→ DATA BLOCK
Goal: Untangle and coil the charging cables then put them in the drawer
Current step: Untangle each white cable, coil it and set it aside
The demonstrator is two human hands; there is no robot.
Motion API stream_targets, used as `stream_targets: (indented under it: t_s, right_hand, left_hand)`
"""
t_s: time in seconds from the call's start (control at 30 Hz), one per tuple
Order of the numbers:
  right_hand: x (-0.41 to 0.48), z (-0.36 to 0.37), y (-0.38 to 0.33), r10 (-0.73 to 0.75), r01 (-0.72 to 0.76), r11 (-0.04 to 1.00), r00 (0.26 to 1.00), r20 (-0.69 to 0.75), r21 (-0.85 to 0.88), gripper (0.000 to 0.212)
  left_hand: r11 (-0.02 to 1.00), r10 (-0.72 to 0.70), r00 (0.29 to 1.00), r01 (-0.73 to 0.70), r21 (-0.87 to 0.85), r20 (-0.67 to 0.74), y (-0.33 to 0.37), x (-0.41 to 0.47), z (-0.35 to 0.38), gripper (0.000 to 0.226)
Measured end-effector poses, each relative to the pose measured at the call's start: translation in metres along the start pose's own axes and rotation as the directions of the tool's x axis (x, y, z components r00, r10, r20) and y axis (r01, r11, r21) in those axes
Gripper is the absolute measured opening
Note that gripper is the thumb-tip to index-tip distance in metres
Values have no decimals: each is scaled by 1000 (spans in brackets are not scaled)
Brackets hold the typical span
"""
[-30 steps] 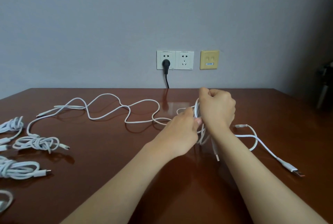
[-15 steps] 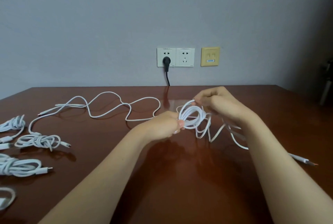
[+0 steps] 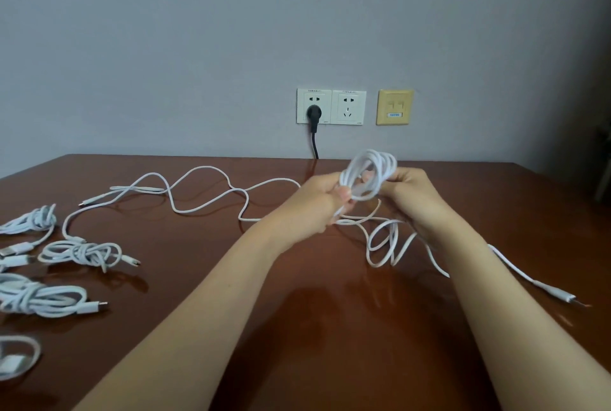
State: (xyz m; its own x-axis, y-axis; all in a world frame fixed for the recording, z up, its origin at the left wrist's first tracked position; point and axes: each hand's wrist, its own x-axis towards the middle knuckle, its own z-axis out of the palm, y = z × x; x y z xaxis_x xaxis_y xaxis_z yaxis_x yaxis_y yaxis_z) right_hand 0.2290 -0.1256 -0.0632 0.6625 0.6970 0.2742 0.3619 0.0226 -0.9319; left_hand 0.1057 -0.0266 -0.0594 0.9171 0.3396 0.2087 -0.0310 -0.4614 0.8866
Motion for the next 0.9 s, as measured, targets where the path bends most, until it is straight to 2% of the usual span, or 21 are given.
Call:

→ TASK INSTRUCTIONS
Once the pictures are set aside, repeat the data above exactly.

→ WORKED SOLUTION
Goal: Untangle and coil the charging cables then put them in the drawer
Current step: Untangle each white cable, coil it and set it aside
The demonstrator is two human hands; there is no robot.
Motion API stream_targets, used as `stream_targets: (indented under it: t_s, right_hand, left_hand)`
"""
t_s: time in seconds from the call's start (control at 30 Hz), one per tuple
Order of the numbers:
  right_hand: x (-0.41 to 0.48), z (-0.36 to 0.37), y (-0.38 to 0.33), r10 (-0.73 to 0.75), r01 (-0.72 to 0.76), r11 (-0.04 to 1.00), r00 (0.26 to 1.00), r20 (-0.69 to 0.75), r21 (-0.85 to 0.88), gripper (0.000 to 0.212)
  left_hand: r11 (-0.02 to 1.00), r10 (-0.72 to 0.70), r00 (0.29 to 1.00), r01 (-0.73 to 0.70), r21 (-0.87 to 0.85), r20 (-0.67 to 0.74), y (-0.33 to 0.37), x (-0.41 to 0.47), z (-0.35 to 0.38), gripper (0.000 to 0.226)
Measured end-effector poses, each relative to the pose measured at the call's start: translation in metres along the start pose's own axes and rotation as the directions of the tool's x axis (x, y, z components r00, r10, r20) and y axis (r01, r11, r21) in those axes
Gripper is the absolute measured opening
Note that gripper is the thumb-tip to index-tip distance in metres
Values have no decimals: each is scaled by 1000 (spans in brackets are not scaled)
Brackets hold the typical span
"""
[-30 steps] 
[-15 steps] 
[+0 steps] 
State: (xyz m; its own x-axis, y-axis; all in a world frame fixed for the recording, z up, its origin at the left wrist's first tracked position; point and axes: each hand's wrist, its own x-axis towards the middle knuckle, its own z-axis out of the palm, y = z × x; x y z xaxis_x xaxis_y xaxis_z yaxis_x yaxis_y yaxis_z) right_hand 0.2290 -0.1256 -0.0632 0.6625 0.6970 0.2742 0.3619 0.0226 -0.9319; left_hand 0.1057 -0.0266 -0.0594 0.9171 0.3396 0.2087 -0.0310 -0.4614 0.8866
Motion for the next 0.9 s, as measured, targets where the path bends most, until it is straight to 2% of the usual span, or 21 are given.
Call:

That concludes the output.